Sepsis menyebabkan peningkatan sintesis PAI-1 dan penurunan protein C, protein S,
Antithrombin III, TNF-alfa yang menyebabkan kelainan koagulasi.
F. Inhibisi fibrinolysis
Pada pasien sepsis, pembentukan fibrin dapat memicu peningkatan aktivasi plasminogen,
yang dapat dihambat oleh TNF alfa, PAI-1. Sebagai tambahan, bahwa kompleks TM-
trombin dapat merangsang TAFI yang menghambat fibrinolysis.

G. Antitrombin
Antitrombin adalah inhibitor utama terhadap thrombin dan factor Xa. Yang menurun
ketika dalam keadaan sepsis.

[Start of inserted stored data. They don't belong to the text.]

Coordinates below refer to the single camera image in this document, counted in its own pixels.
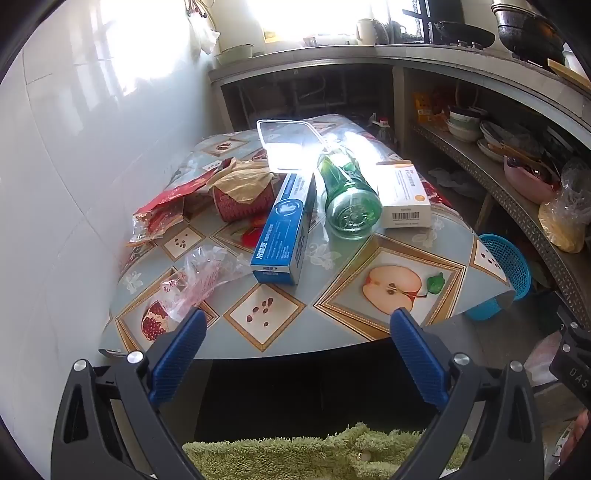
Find white medicine box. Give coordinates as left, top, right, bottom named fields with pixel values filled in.
left=375, top=159, right=432, bottom=229

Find clear red print snack bag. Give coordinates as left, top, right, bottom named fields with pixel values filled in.
left=161, top=246, right=254, bottom=324

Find blue plastic basket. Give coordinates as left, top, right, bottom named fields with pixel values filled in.
left=464, top=233, right=533, bottom=321

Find person's right hand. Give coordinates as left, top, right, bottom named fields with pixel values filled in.
left=571, top=408, right=591, bottom=457

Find pink plastic basin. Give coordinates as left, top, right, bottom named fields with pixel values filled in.
left=503, top=154, right=562, bottom=205

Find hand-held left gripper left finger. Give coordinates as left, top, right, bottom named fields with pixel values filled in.
left=50, top=308, right=208, bottom=480

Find cooking oil bottle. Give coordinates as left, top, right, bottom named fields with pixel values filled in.
left=372, top=117, right=399, bottom=145

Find green basin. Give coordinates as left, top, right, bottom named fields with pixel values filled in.
left=215, top=44, right=255, bottom=66

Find perforated metal shelf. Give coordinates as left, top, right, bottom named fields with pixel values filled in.
left=411, top=121, right=591, bottom=319

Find bag of yellow grain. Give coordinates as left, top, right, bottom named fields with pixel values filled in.
left=538, top=159, right=591, bottom=254

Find white kettle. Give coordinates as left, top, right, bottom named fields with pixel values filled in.
left=355, top=18, right=376, bottom=46

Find orange seasoning packets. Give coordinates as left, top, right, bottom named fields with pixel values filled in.
left=412, top=90, right=445, bottom=123

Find wooden cutting board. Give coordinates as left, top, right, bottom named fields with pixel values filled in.
left=547, top=58, right=586, bottom=78

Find white cloth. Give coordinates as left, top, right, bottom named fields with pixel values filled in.
left=429, top=167, right=482, bottom=197

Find blue toothpaste box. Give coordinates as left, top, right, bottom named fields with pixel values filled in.
left=250, top=172, right=318, bottom=285

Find black cooking pot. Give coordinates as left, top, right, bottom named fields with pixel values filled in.
left=491, top=2, right=567, bottom=66

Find green fleece garment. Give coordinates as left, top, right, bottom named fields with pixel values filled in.
left=182, top=424, right=472, bottom=480

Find stack of plates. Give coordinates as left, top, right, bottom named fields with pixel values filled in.
left=477, top=120, right=525, bottom=163

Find hanging clear plastic bag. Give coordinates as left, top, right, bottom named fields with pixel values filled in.
left=188, top=13, right=219, bottom=54

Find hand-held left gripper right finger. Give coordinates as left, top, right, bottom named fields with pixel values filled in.
left=390, top=307, right=546, bottom=480

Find white pink printed sack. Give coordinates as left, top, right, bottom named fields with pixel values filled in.
left=523, top=331, right=570, bottom=385

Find green plastic bottle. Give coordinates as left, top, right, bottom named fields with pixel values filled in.
left=318, top=138, right=384, bottom=240

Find grey kitchen counter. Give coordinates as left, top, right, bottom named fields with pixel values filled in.
left=208, top=42, right=591, bottom=121

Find red paper cup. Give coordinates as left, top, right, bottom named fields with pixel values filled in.
left=210, top=157, right=277, bottom=224

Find red foil snack bag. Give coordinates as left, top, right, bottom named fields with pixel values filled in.
left=127, top=161, right=232, bottom=247

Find black wok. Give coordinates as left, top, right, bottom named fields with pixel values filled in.
left=435, top=21, right=496, bottom=48

Beberapa factor yang berkaitan dengan menurunya
antirombin seperti pemakaian antitrombin dan degradasi oleh enzim elastase yang di
lepaskan oleh neutrophil.
H. Kegagalan fungsi organ akibat sepsis
Beberapa mekanisme dapat mencetuskan terjadinya kegagalan organ pada keadaan sepsis
akibat kegagalan oksigenisasi jaringan. Beberapa keadaan seperti hipotensi, sel darah
merah yang kurangm thrombosis pada mikrosirkulasi berkontribusi terhadap penurunan
jumlah oksigen yang disalurkan kejaringan yang terjadi pada keadaan syok sepsis.
I. Disfungsi Otak
Patofisiologi sepsis merupakan proses yang kompleks, yang diakibatkan oleh proses
inflamasi dan non inflamasi yang mengenai seluruh tipe sel otak. Respon otak terhadap
infeksi sistemik dipicu oleh aktivasi sinyal yang ditransmisikan melalui 3 mekanisme
berbeda :
a. Stimulasi saraf aferen primer pada traktur saraf, seperti saraf vagus dan trigerminal
oleh sitokin yang dihasilkan saraf perifer.
b. Sitokin mencapai otak pada daerah koroid pleksus dan circumventrikular melalui
jalur humoral yaitu sirkulasi sitokin.
c. Perubahan terhadap BBB (Blood brain barrier ) yang diakibatkan oleh stimulasi
endotel sel serebral

Semua pathway menstimulasi sel microglial yang menimbulkan efek negative pada otak,
dengan cara memproduksi NO, ROS, sitokin, yang dapat mengakibatkan kematian sel
otak.

J. Disfungsi Gastrointestinal
Kerusakan pada traktus GI yang diakibatkan oleh sepsis, proliferasi berlebih pathogen
pada saluran cerna bagian atas dapat menyebar kedalam paru yang mengakibatkan

pneumoni
K. Disfungsi Ginjal
Pada sepsis yang berat, produksi berlebih dari mediator inflamasi humoral dan aktivasi
system seluler menyebabkan aktivasi sumpatetik adrenal axis dengan peningkatan jumlah
norepineprin, RAAS dengan peningkatan jumlah angiotensin II, dan peningkatan jumlah
vasopressin. Mekanisme ini terjadi akibat manifestasi klinis sepsis seperti kegagalan
hemodinamin yang dikarakteristikan dengan terjadinya vasodilatasi, hiperdinamik dan
perubahan mikro sirkulasi. Perubahan signifikan terlihat dari GFR.
L. Disfungsi liver
Mekanisme penting yang mengakibatkan liver disfungsi adalah endotoxin, detoksifikasi,
sintesis protein, system imun dan fungsi koagulasi sel-sel yang terlibat pada proses ini
adalah hepatosit, sel kufer, sinusoidal endothelial sel.